The VA Pittsburgh Healthcare System on Thursday confirmed another case of Legionnaires’ disease, making it the fifth case tied to an outbreak of the pneumonia-like infection that was spread through the water system at its University Drive Hospital in Oakland.

Legionnaires’ cases are not unheard of in Western Pennsylvania. But the location of this outbreak has grabbed the attention of the medical community because it is the same hospital that used to be home to Victor Yu and Janet Stout, researchers who made many landmark findings about the disease — including the 1982 discovery that tied the spread of the disease to water systems.

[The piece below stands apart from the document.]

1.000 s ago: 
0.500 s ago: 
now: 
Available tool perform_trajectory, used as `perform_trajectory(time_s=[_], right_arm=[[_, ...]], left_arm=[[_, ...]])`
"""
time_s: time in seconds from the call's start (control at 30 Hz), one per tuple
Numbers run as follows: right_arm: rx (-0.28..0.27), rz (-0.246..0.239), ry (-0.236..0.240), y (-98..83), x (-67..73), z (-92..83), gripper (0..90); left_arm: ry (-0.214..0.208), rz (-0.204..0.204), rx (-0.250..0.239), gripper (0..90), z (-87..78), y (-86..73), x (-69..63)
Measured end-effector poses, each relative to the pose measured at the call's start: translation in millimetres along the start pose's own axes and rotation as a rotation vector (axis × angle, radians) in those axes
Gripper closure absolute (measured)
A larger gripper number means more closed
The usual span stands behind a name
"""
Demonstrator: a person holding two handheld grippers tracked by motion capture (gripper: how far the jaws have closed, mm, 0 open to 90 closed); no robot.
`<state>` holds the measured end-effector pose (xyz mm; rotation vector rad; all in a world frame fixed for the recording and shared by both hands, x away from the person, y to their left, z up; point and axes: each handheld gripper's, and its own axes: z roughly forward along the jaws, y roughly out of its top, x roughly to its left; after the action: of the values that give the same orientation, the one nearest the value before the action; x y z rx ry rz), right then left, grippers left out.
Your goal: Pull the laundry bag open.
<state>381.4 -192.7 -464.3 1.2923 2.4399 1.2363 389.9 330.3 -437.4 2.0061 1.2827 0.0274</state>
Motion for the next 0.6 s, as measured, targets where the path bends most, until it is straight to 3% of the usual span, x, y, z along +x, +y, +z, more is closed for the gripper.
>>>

“It is surprising,” said Norman Moore, director of scientific affairs for Maine health products manufacturer Alere Inc. and a Legionnaires’ researcher for 17 years. “They’re the ones who put together how to find Legionnaires’ with testing and other discoveries.”

Dr. Stout and Dr. Yu also contend that the outbreak could have been avoided if the VA had better monitored its copper-silver ionization system, a water disinfection method first installed at the University Drive hospital in 1993 specifically to prevent Legionnaires’ disease.

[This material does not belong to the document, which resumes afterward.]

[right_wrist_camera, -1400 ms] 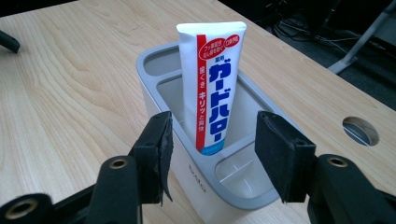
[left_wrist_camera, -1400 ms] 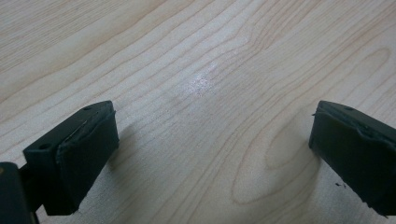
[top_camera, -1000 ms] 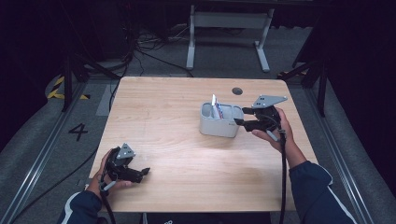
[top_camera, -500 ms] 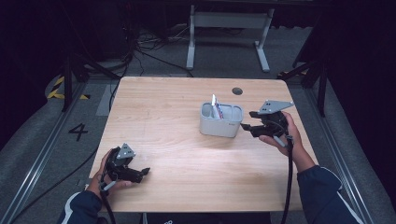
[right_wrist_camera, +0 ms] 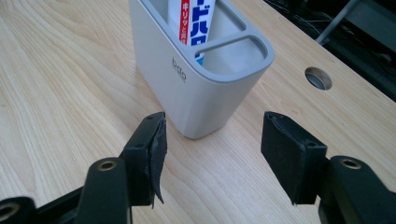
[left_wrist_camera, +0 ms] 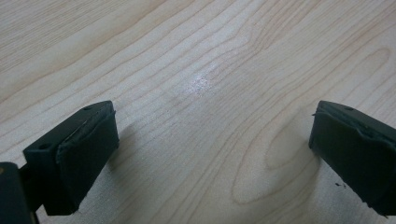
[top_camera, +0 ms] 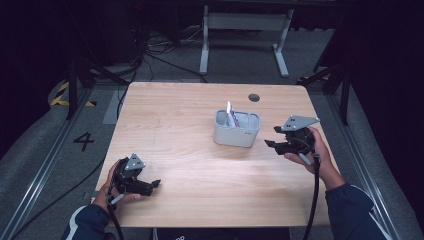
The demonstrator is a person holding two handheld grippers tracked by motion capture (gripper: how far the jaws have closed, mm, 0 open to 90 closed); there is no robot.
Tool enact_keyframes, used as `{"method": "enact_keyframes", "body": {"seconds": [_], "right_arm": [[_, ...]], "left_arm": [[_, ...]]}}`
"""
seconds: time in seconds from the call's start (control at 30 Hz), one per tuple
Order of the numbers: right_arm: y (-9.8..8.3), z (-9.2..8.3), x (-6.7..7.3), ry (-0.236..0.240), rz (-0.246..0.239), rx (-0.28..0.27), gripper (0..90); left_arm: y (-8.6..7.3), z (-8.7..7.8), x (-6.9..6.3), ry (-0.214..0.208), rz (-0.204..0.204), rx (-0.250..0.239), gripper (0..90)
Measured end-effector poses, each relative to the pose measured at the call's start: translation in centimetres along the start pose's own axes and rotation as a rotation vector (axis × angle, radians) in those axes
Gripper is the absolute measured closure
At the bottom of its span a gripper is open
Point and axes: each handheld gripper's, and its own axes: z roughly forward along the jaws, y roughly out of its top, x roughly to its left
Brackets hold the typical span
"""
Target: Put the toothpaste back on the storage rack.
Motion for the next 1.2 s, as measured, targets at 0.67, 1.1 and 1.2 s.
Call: {"method": "enact_keyframes", "body": {"seconds": [0.67,1.1,1.2], "right_arm": [[-5.1,-1.9,0.1,-0.022,0.040,0.040,39.8],[-10.5,-2.6,0.7,-0.050,0.084,0.108,35.1],[-11.6,-2.6,0.8,-0.050,0.096,0.112,32.6]], "left_arm": [[0.0,0.0,0.0,0.000,-0.001,0.000,1.9],[0.0,0.0,-0.1,-0.005,-0.011,0.001,1.9],[0.0,0.0,-0.1,-0.004,-0.009,0.002,1.9]]}}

“The system wasn’t performing optimally because it wasn’t being managed properly,” said Dr. Stout, a Legionnaires’ expert who used to work in the VA’s laboratory and resigned in 2007 in a dispute with VA’s management. Dr. Yu was ousted in 2006 by the VA in that dispute. “I don’t take it lightly that veterans at the VA have been harmed needlessly,” she said. “It’s very preventable.”